The ruling comes only months before a general election in which the ANC faces its toughest challenge since the end of apartheid and re-opening the case could damage Zuma’s image and create uncertainty.

The Supreme Court of Appeal said in its judgement that High Court judge Chris Nicholson made several errors in a September 12 2008 ruling.

”The appeal is upheld with costs,” Judge Louis Harms said in reading the judgement of five appeal court judges.

The National Prosecuting Authority welcomed the ruling and said Zuma remained charged.

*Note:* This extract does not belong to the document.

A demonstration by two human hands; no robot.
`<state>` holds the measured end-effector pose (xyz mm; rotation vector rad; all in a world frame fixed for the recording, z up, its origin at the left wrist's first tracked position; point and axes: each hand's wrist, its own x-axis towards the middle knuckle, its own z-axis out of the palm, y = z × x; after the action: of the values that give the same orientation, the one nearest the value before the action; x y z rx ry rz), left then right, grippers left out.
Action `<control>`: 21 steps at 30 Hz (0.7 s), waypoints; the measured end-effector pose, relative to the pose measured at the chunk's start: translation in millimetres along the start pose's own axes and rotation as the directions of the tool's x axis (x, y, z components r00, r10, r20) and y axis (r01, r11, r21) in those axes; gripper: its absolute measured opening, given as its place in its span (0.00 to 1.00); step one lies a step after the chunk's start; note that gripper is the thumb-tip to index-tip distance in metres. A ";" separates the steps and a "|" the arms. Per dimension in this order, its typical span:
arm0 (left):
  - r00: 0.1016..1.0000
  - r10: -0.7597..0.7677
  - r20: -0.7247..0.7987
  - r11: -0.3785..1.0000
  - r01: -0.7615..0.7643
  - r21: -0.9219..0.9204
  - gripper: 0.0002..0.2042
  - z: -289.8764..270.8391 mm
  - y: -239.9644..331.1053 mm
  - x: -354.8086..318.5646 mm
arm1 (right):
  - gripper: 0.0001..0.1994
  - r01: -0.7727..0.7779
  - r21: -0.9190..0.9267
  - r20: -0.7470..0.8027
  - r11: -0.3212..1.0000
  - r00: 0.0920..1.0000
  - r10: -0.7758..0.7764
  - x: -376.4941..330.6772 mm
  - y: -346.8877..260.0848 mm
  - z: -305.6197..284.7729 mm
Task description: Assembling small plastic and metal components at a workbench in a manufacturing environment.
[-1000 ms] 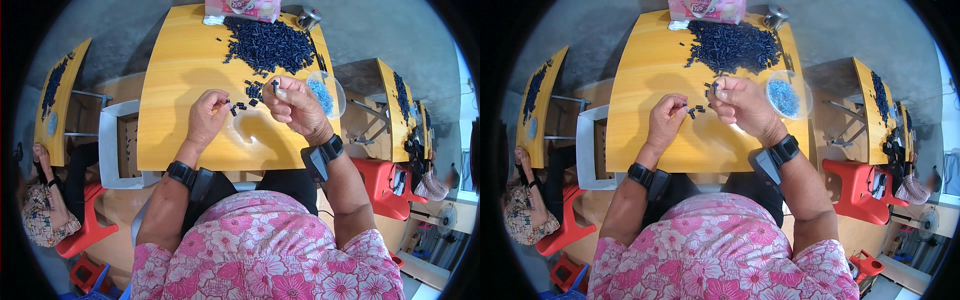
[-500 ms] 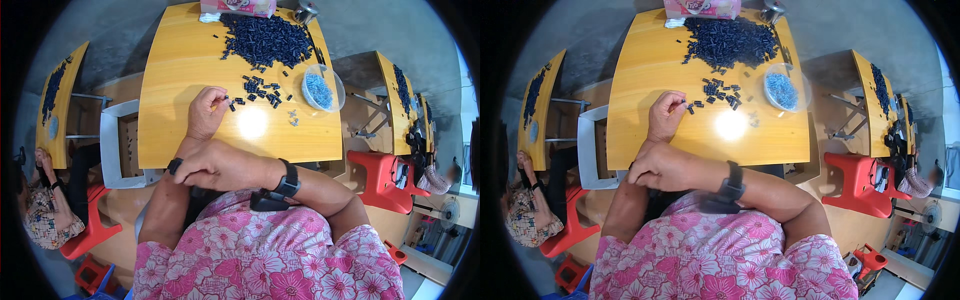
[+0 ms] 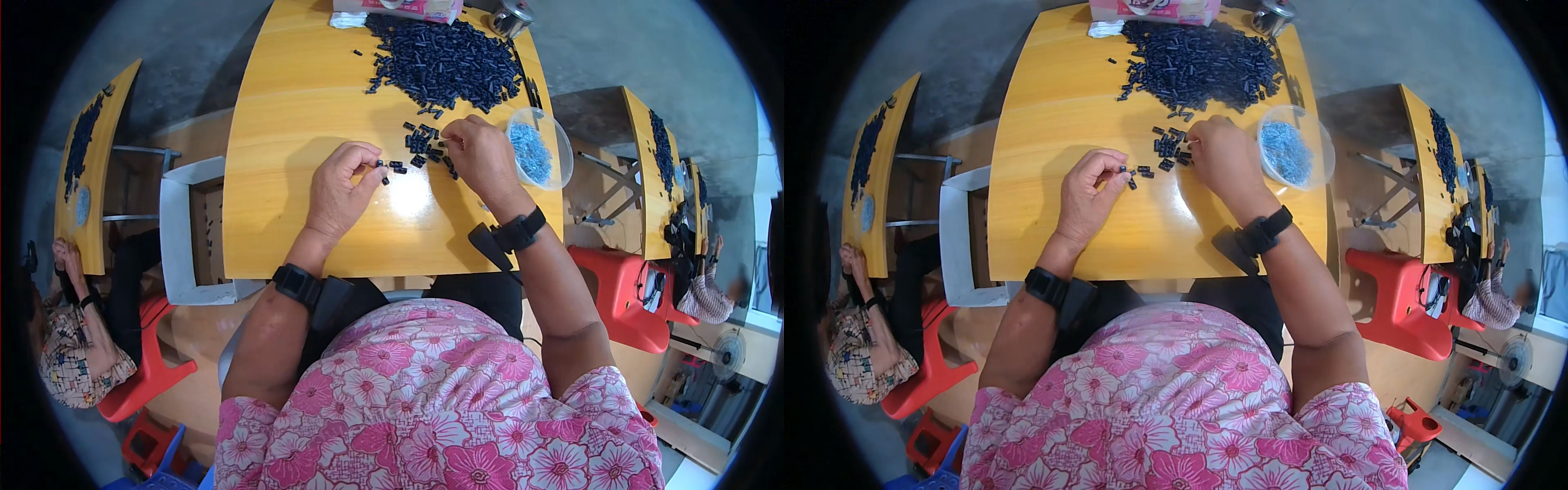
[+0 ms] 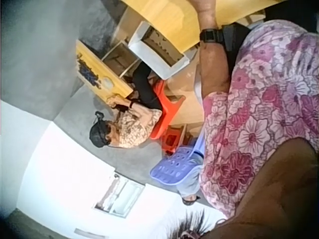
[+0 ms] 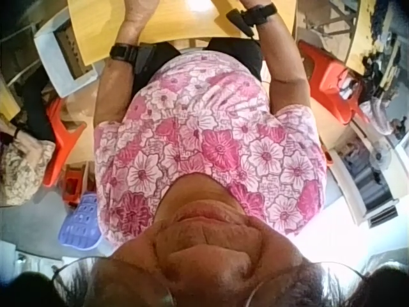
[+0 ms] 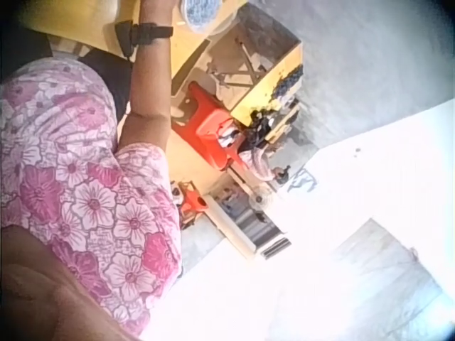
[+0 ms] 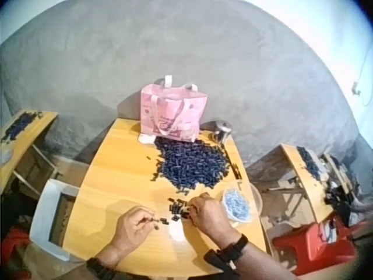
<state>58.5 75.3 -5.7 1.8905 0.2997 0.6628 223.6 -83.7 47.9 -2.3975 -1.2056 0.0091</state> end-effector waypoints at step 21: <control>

Friedman said the ruling will not have much of an effect on Zuma’s image, ”it will just perhaps serve to get the relevant parties to confirm their positions”.

”If a deal is worked out, it must be evident Mr Zuma doesn’t evade the law because he is president of the ANC. I think it’s time to ask: ‘Are we going to land up with an outcome where we could realistically say the same would have happened if Mr Zuma was an unemployed shack-dweller?”’

The party said in a statement after the judgement that it was important to note that it had nothing to do with the guilt or otherwise of the ANC president.

”Nor does it make any pronouncements on the merits of the charges previously brought by the NPA,” said the party in a statement.

”The ANC respects the decision of the court without reservation. The ANC and its president reserves the right to pursue all options available in law. The ANC reiterates its position that the judgement will not affect the decision of the ANC that Zuma be the ANC’s presidential candidate for the 2009 elections.”

”The ANC will not accept that a decision democratically taken by the ANC membership at its national conference be reversed on the basis of untested allegations.”

Leon Joubert, Democratic Alliance spokesperson on justice, said: ”I concur fully with Judge Harmse. In principle it is a very sound judgement. What will happen now is they will have to recharge Mr Zuma. It is back to square one.”

He added that the judge made some interesting points in his ruling, saying that Mr Zuma was never prevented from having his day in court.

Investor worry
The SCA decision on Jacob Zuma may worry international investors, an economist said on Monday.

”The Zuma issue has to be resolved from an international investment point of view,” said Kevin Lings, economist at Stanlib.

”South Africans have lived with the Zuma issue for a long time — but for foreign investors, the decision will mean uncertainty — and questions on economic policy will arise too.”

Economist Dawie Roodt of the Efficient Group, however, said the SCA’s decision on Zuma was ”positive” as it showed that the country’s institutions were still respected and still strong.

”One of the most important features of a successful country is its institutions — it is important that they are healthy. If institutions are working properly, then that’s good for the economy,” Roodt said.

”It didn’t matter which way the judgement went — as long as the judiciary was shown to be solid, unpartisan and independent.”